Community: Broaden the cosmopolis network by building communities of inquiry and practice across domains. One idea is a standing cross-domain seminar – a monthly gathering (virtual or physical) where people from different fields or walks of life discuss a common human concern (like “How do we foster trust in institutions?” or “What does progress mean in the age of AI?”). The aim is not to win a debate, but to achieve mutual understanding and insight by practicing intelligence together on complex issues. Encourage the creation of a shared glossary or common language for your community or organization, so that when technical or philosophical terms are used, everyone can learn and no one hides behind jargon (mediating between theory and common sense). Also, emphasize public communications that teach the method, not just the conclusions. For example, if your team publishes a policy proposal or an op-ed, include a sidebar “How we arrived at this” explaining the process of investigation and debate that led to the proposal. By doing so, you not only argue for a solution, but you also educate readers in the cosmopolitan method, hopefully elevating the public discourse long-term. Essentially, model the change: let people see how a not-numerous center thinks and works, so they can join in or emulate it. Over time, this builds cultural momentum. The more people see a sane, truth-oriented middle in action, the more they realize it’s possible to escape the polarized cycle of bias.
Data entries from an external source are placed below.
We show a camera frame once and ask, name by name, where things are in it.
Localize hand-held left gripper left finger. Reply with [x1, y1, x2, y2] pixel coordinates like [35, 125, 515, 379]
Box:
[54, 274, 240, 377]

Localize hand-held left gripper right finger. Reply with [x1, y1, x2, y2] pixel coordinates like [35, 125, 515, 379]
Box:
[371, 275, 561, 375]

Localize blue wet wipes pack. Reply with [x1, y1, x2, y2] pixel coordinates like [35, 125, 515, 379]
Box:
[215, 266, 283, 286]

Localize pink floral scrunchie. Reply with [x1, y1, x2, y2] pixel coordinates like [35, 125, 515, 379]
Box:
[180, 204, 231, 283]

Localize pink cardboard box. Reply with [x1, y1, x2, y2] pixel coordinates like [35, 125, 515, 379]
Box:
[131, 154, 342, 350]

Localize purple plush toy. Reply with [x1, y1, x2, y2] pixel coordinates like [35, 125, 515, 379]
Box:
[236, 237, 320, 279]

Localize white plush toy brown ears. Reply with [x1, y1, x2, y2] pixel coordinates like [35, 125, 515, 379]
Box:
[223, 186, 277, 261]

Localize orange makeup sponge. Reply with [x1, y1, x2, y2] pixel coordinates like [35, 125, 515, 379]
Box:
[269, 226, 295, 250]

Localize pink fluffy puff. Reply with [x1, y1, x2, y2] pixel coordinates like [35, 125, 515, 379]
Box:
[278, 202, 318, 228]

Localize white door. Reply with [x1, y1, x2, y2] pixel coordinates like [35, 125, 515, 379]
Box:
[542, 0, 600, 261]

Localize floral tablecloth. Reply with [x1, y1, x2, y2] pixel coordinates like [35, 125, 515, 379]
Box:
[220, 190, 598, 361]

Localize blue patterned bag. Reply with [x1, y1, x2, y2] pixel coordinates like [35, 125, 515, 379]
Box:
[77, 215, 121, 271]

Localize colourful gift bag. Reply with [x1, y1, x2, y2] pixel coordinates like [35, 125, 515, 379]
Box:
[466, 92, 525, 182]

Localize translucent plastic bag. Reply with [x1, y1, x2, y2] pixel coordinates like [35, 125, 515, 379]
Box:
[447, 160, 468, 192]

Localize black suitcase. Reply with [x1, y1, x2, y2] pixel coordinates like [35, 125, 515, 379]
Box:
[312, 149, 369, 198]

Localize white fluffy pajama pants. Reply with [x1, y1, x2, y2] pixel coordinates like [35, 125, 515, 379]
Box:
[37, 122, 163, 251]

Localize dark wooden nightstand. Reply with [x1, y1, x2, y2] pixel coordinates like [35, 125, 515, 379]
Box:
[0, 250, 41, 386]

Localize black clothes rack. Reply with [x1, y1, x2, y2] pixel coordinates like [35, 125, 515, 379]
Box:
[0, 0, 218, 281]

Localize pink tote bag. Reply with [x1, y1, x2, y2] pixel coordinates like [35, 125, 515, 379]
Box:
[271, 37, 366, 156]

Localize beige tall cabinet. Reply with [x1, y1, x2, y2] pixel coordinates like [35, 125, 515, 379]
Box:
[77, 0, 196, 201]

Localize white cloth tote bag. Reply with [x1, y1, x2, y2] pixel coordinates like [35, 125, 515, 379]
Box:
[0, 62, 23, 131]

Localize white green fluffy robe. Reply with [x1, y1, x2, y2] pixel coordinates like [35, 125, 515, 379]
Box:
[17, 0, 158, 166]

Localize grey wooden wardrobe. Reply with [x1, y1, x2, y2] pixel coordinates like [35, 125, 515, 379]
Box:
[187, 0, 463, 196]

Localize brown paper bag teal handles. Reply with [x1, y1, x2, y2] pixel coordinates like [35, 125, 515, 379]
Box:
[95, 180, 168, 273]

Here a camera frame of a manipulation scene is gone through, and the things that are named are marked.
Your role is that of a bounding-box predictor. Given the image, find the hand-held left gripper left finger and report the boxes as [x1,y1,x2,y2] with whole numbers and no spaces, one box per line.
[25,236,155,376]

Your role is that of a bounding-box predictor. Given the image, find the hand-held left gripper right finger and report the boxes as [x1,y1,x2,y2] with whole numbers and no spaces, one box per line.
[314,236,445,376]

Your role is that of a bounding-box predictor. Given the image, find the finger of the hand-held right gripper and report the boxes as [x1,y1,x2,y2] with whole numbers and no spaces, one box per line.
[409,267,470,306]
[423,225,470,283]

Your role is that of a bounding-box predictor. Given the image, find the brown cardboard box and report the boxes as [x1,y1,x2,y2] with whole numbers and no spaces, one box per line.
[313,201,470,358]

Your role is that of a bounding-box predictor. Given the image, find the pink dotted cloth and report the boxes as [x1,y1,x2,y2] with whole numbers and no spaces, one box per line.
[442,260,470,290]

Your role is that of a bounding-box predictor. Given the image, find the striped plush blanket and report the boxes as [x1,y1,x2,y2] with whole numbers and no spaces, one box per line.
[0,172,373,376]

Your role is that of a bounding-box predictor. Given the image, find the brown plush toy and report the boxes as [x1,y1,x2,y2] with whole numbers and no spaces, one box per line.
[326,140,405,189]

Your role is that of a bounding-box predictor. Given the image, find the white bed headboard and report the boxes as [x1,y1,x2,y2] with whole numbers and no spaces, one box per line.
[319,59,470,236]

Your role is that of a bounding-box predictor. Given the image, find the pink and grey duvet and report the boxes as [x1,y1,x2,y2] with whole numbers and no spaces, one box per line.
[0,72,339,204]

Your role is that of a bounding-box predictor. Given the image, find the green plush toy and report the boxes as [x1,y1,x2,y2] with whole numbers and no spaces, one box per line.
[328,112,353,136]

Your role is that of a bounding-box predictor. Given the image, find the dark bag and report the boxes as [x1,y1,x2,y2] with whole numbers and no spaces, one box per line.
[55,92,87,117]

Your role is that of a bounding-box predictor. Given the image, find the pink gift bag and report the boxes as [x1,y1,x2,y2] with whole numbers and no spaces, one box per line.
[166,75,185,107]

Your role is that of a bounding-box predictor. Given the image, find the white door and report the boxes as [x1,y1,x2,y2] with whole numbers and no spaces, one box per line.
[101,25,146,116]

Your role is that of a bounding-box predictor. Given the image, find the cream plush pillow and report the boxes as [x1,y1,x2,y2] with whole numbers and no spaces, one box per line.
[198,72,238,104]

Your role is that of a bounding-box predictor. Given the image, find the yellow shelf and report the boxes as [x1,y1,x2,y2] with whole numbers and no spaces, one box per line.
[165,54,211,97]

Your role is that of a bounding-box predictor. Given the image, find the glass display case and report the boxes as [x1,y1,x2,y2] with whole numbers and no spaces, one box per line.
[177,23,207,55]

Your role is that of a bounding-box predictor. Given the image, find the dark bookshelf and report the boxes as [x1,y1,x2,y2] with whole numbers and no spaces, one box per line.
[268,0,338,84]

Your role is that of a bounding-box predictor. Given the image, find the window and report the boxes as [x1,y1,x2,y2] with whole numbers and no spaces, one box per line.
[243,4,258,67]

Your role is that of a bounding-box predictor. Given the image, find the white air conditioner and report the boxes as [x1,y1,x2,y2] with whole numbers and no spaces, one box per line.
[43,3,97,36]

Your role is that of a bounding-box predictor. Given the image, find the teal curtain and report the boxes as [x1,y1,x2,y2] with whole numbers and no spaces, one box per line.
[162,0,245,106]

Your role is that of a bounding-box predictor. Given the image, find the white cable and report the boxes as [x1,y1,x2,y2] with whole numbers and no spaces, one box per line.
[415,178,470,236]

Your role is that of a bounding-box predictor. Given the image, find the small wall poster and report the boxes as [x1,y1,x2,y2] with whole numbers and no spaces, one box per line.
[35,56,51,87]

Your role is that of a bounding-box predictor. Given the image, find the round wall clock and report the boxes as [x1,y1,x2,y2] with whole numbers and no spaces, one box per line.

By following such a rule of life, we begin to “build the basis of collaboration” that we envisioned. It starts with individual commitment and radiates outwards. None of us can change the whole world overnight, but each can cultivate a bit of the cosmopolis spirit in our circle. Perhaps we form reading groups (as we did as students with Lonergan’s Insight years ago) to appropriate these ideas more deeply. Perhaps we mentor younger colleagues in not just skills but in authenticity. Ultimately, cosmopolis grows quietly, person to person, practice by practice – “one by one the transitions to be made”. In a time of drift and fragmentation, choosing this path may feel lonely. But remember Lonergan’s hopeful observation: what will count is not the noisy extremes, but the center that may not be numerous yet carries the future on its shoulders. Our task is to join that center, to make it a little less small, and to keep it oriented to complete solutions grounded in truth and love. By doing so, we become, in our own humble way, painstaking builders of progress amid decline – collaborators with all those, past and present, who refused to stop at halfway. The work is ongoing, and even though we often have to wait, it is fully worthwhile.